What’s the proper response? Launch a mass hysterical response against the launching country and shoot the balloon down once it leaves the US space? Then call and say, Hey, let’s talk about that? Shoot first, talk later? There were days in which this could have been discussed.
That’s what happened with the Chinese balloon—and be aware that China, as Douglas Macgregor reminds us, is a country that has at least 300 satellites that could be used for intelligence gathering of one sort or another. They don’t need no stinking balloon.
MoA carried a discussion of this yesterday:
The purpose of high level lines of communication between military and political leaders is to prevent that crises happen or, if one has happen incidentally, to prevent their escalation.
Before the shot down the Chinese defense minister Wei Fenghe likely would have taken that call. But the U.S. decided to shoot first and to talk later. That was and is inappropriate.
On January 29 the Chinese weather balloon was drifting westward over Alaska and Canada. There was no expectation that it would cross into the United States. But an unusual low pressure formation over east Canada eventually caused that. Low pressure areas in the northern hemisphere turn counter-clockwise. High pressure areas turn clockwise. The unusually strong low pressure zone over east Canada pushed arctic air masses south through Canada and then south west to west to New England. This phenomenon, on February 1 and 2, caused a cold snap in east Canada and the northeast of the U.S.. But the wind also caused the 200 feet high balloon to turn south.

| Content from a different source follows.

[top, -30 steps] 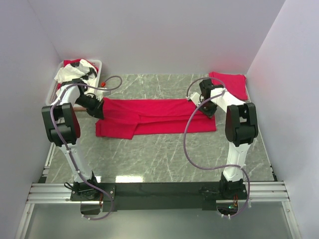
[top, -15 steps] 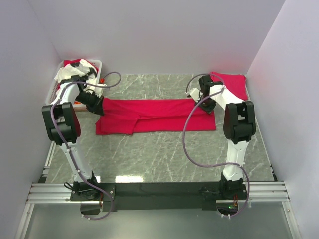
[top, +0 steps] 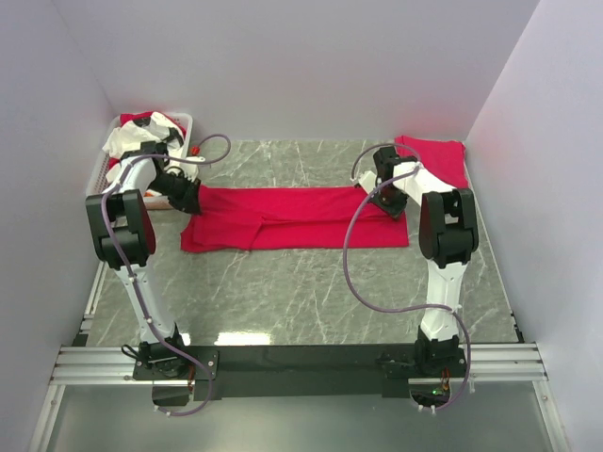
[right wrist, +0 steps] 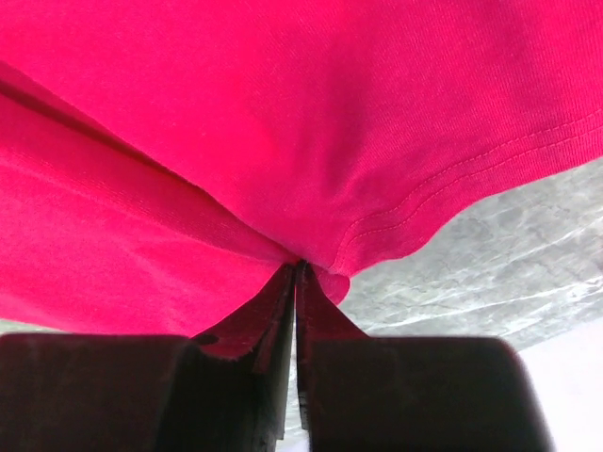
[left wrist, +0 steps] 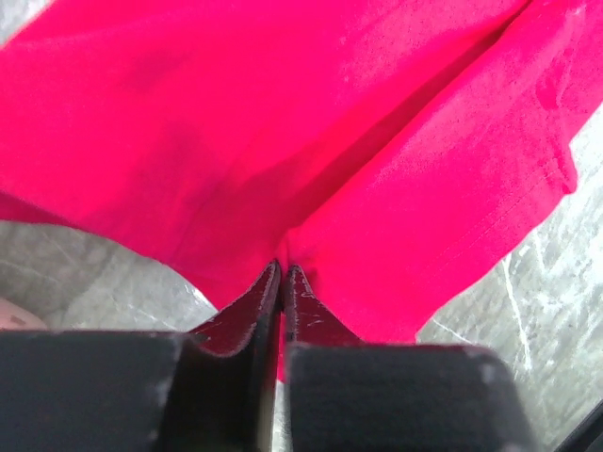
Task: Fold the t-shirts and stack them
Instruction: Fold the tshirt
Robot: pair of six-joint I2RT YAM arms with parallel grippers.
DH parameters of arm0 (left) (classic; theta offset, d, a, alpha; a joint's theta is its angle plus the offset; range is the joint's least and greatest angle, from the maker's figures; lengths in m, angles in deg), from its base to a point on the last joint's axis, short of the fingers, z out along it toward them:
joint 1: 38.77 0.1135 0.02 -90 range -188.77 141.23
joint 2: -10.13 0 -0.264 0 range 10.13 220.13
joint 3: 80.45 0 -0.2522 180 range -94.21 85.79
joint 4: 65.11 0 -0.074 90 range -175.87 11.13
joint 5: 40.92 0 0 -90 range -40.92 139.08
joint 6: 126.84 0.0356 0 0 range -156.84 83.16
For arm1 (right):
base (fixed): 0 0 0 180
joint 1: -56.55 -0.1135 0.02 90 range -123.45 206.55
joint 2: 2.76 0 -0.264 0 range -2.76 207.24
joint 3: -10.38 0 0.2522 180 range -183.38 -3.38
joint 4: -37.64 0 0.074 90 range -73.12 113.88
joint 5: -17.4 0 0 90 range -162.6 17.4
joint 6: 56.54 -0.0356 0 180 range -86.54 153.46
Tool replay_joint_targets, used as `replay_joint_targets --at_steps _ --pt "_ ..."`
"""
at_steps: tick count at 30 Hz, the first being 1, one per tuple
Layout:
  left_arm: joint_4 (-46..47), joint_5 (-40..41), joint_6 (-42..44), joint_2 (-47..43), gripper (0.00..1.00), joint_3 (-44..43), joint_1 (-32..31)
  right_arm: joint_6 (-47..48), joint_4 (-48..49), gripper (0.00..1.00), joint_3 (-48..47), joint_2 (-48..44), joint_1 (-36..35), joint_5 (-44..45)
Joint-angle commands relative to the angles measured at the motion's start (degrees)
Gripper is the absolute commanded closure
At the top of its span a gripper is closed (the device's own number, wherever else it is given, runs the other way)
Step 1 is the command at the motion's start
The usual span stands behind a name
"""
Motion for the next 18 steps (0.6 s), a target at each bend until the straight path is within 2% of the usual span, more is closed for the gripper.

Picture the coldest Canadian night imaginable. What did you think of it? Clear skies? Calm winds? A deep snowpack? This cold snap had none of these ingredients align because this type of cold is different. Meet advection cold.
The cold air wasn’t developed on location. The imported cold was fed south by a strong low and the trajectory of the polar vortex. The polar vortex was swirling near Hudson Bay and was slingshotted south by favourable atmospheric dynamics.
The cold air wrapped around a developing low, lifting across Labrador. Not just any cold air, either -- the stratospheric polar vortex mixed down in what’s known as a tropopause fold and occurs near the core of a jet stream.
A wind and pressure map from February 3 shows the then already waning low pressure area in the upper right. The red arrow shows the balloon's course.
Both the cold snap and the balloon's turn were surprising. The jet stream would usually have prevent both from happening. But this time the low pressure area proved to be stronger if only for a short moment. It is the reason why the balloon ended up crossing the U.S.
There was no way the balloon could have been steered against the prevailing wind. Here is a CBS meteorologist, who had used NOAA software to predicted the course of the ballon, confirming that fact.
…
By no means could China have planned the balloon's course. Any allegations that the balloon was being 'steered' and intentionally crossed U.S. missile fields and military bases to 'spy' on those are thereby bogus. China has some 300 satellites in the earth's orbit. It does not need balloons to take aerial pictures of static missile silos in the mid-west U.S.
How is it a good idea to cause ruptures in communications between major nuclear armed powers, and to stir up public spy hysteria? That’s the kind of stuff that leads to wars. Like reckless lies about “weapons of mass destruction”.
China's approach was Fly first... Force majeure later. Where was their phone call to Zhou?
Scott Ritter is very gloomy about all this, convinced that we are headed for nuclear war. As he mentions, the only way this ends without that is for a total Russian victory and a recognition by Nato that it needs to dial down its megalomania. I would add that this is not enough: every current Western leader must also be kicked out. What is scary, is that there seems to be no viable opposition to any of them. Who is there to take over from Sunak? Nato Messenger boy Bojo? Starmer? Big Mike? Let's hope the Hersh story really is a sign that there are a few sane people in the Pentagon.